## [Exercise]
Needed from the data below: every line from the one with "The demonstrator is" up to and including the one with "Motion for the", repeated exactly and with nothing else.

## [Stored data]

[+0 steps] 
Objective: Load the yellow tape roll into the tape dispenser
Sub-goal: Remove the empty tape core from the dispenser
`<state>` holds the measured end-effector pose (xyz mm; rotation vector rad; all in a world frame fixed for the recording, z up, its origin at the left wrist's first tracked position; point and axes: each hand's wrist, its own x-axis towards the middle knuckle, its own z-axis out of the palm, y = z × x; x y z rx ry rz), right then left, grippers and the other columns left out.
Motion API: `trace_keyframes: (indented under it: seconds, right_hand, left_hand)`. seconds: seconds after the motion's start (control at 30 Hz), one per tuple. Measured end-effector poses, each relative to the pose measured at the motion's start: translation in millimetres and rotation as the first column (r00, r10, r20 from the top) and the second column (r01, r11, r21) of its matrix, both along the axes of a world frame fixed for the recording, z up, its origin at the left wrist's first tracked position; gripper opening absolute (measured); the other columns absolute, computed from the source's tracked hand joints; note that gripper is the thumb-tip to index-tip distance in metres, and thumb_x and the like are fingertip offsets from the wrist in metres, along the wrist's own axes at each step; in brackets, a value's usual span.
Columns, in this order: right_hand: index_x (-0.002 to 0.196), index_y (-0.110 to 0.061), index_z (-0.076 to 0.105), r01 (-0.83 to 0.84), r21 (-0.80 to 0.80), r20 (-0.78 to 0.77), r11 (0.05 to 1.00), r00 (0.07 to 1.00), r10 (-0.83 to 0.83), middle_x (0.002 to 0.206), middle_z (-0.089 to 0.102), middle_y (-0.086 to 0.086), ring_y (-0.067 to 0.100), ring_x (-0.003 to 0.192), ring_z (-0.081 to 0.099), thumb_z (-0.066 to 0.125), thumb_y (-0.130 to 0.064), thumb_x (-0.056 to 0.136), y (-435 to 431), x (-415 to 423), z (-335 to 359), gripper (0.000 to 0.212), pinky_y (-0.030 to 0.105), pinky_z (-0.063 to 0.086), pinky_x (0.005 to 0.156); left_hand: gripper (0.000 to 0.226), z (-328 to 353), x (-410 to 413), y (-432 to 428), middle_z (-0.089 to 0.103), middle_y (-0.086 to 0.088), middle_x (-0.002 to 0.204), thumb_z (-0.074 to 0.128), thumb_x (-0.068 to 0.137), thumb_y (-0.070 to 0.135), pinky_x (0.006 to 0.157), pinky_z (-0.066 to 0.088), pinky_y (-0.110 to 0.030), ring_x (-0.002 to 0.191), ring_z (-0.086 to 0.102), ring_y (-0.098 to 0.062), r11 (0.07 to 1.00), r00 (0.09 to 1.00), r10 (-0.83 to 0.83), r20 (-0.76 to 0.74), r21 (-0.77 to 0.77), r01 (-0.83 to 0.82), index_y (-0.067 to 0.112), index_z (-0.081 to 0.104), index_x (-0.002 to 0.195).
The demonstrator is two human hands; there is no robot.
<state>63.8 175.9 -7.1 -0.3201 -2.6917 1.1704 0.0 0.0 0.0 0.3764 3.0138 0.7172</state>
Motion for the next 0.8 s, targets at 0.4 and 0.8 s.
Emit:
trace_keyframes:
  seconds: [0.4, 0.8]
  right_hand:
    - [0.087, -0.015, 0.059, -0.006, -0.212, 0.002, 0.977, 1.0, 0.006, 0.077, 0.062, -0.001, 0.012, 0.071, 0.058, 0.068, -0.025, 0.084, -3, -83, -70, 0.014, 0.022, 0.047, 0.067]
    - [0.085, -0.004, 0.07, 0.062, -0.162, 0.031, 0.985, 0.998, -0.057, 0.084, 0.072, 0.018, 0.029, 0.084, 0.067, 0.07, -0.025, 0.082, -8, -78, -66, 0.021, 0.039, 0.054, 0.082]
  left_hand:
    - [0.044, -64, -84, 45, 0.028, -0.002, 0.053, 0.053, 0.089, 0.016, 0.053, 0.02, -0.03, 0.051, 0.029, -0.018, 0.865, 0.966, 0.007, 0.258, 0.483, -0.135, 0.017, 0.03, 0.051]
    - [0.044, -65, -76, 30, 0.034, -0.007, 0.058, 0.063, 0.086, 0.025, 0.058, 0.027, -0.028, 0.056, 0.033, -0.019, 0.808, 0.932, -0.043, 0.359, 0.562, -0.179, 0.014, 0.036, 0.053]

## [Answer]
The demonstrator is two human hands; there is no robot.
<state>63.8 175.9 -7.1 -0.3201 -2.6917 1.1704 0.0 0.0 0.0 0.3764 3.0138 0.7172</state>
Motion for the next 0.8 s, targets at 0.4 and 0.8 s.

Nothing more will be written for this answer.